Even when you finally beat the game, slay the villain and save the world, it is not the end, but merely the beginning of your adventure. While the game boasts a plethora of difficulty levels, you can’t just pick them from the main menu. No, you have to earn them—the next tier only unlocks when you have defeated the previous one. I have beaten the main quest of Borderlands 2 at least fifty times by now, and yet that does not qualify me as a hardcore player. After your first playthrough you get access to True Vault Hunter Mode, and beating that leads to Ultimate Vault Hunter Mode. That’s as far as I go, for beyond that lie Overpower Levels 1-8, which make the game nakedly unfair. Enemies are ten levels more powerful than you, with massive damage bonuses that can kill you in two hits in addition to their mile-long shield and health bars that regenerate constantly. Although the loot is significantly better, it certainly doesn’t make the battlefield level. OP Levels are a nightmare challenge for only the fastest and most dedicated players, the kind of people who never think Doom is hard enough. But this range of difficulty not only attracts a wider player base, it allows more of them to feel accomplished. While I never ascended Borderlands’ highest mountain, I still feel like an unstoppable badass in that game.
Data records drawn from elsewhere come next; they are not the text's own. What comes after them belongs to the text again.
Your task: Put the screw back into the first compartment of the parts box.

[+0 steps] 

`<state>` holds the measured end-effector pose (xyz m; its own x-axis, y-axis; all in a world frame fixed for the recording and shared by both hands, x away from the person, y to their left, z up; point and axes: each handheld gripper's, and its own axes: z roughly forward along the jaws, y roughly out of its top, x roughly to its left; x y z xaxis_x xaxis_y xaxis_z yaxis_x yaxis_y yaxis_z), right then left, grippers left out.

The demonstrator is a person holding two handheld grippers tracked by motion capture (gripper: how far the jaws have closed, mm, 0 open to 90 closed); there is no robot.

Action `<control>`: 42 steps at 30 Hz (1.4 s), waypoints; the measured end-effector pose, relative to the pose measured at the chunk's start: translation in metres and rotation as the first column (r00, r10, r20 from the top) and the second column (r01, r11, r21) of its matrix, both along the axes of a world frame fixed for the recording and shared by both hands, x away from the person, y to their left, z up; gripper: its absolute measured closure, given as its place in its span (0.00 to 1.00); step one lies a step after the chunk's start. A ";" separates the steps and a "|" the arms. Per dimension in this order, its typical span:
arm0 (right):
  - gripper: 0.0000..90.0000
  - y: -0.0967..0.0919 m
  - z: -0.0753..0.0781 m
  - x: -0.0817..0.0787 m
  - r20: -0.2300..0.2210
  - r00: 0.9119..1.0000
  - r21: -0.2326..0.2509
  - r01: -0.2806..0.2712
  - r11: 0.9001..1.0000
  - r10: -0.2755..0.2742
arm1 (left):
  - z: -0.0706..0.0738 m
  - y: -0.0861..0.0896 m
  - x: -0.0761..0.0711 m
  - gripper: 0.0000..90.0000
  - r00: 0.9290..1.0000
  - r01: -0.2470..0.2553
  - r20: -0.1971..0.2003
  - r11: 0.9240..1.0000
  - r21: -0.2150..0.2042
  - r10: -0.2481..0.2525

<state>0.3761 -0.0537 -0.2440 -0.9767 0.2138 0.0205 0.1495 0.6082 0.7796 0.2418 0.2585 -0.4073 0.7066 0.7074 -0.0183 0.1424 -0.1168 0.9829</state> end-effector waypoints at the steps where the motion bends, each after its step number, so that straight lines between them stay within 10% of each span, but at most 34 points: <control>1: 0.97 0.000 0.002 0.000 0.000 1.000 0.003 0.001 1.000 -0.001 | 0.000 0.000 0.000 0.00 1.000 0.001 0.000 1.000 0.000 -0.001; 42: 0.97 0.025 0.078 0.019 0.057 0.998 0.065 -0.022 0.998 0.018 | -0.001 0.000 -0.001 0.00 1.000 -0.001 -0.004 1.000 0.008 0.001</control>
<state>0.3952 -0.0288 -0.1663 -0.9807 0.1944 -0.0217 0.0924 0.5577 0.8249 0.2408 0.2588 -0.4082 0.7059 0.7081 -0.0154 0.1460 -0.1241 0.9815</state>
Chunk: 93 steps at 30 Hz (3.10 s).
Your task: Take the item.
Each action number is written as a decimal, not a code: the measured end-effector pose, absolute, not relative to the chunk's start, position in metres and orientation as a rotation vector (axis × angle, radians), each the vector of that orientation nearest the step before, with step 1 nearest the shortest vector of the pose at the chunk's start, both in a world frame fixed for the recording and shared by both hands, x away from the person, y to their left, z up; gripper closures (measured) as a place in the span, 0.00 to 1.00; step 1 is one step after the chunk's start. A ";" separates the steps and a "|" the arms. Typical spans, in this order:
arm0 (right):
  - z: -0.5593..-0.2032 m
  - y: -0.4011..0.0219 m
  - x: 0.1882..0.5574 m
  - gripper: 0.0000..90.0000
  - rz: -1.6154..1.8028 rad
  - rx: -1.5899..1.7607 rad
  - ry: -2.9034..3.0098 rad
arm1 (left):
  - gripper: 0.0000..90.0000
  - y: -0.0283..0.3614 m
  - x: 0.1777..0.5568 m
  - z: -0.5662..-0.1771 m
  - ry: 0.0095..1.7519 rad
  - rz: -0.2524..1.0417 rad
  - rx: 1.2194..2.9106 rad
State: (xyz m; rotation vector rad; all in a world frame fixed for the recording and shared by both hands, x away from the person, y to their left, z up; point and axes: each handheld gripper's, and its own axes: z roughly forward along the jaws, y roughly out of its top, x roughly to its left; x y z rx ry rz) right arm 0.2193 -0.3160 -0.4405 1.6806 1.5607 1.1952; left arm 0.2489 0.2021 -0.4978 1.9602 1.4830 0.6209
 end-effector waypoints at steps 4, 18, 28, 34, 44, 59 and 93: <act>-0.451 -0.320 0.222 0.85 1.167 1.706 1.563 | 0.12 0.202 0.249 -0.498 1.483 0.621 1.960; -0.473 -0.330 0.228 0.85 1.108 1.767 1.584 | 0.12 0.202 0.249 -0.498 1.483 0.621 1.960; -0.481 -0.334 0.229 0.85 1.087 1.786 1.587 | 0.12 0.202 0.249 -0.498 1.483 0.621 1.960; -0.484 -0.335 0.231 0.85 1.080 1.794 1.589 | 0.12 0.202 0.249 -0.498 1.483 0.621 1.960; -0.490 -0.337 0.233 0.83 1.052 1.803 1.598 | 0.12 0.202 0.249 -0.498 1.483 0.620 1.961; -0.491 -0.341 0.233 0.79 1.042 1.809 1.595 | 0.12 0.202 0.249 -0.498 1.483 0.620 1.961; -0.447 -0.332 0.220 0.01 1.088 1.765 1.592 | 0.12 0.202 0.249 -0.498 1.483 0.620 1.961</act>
I have become an expert in its fictitious munitions, collected a respectable assortment of legendaries, killed every boss in every last downloadable corner of Pandora and maxed-out four characters at Level 72. As of this writing I have a fifth in progress.
If you are interested in entering the wild world of the Borderlands series, I highly recommend you pick up a copy of The Handsome Collection for your preferred platform. It also includes The Pre-Sequel!, which is best viewed as an extensive DLC campaign rather than its own game. The Collection contains both games and all of their add-ons and extras, which totals hundreds of hours of endlessly re-playable content on one disc you can probably get for twenty dollars at your local Gamestop. It’s a whole lotta bang for very few bucks.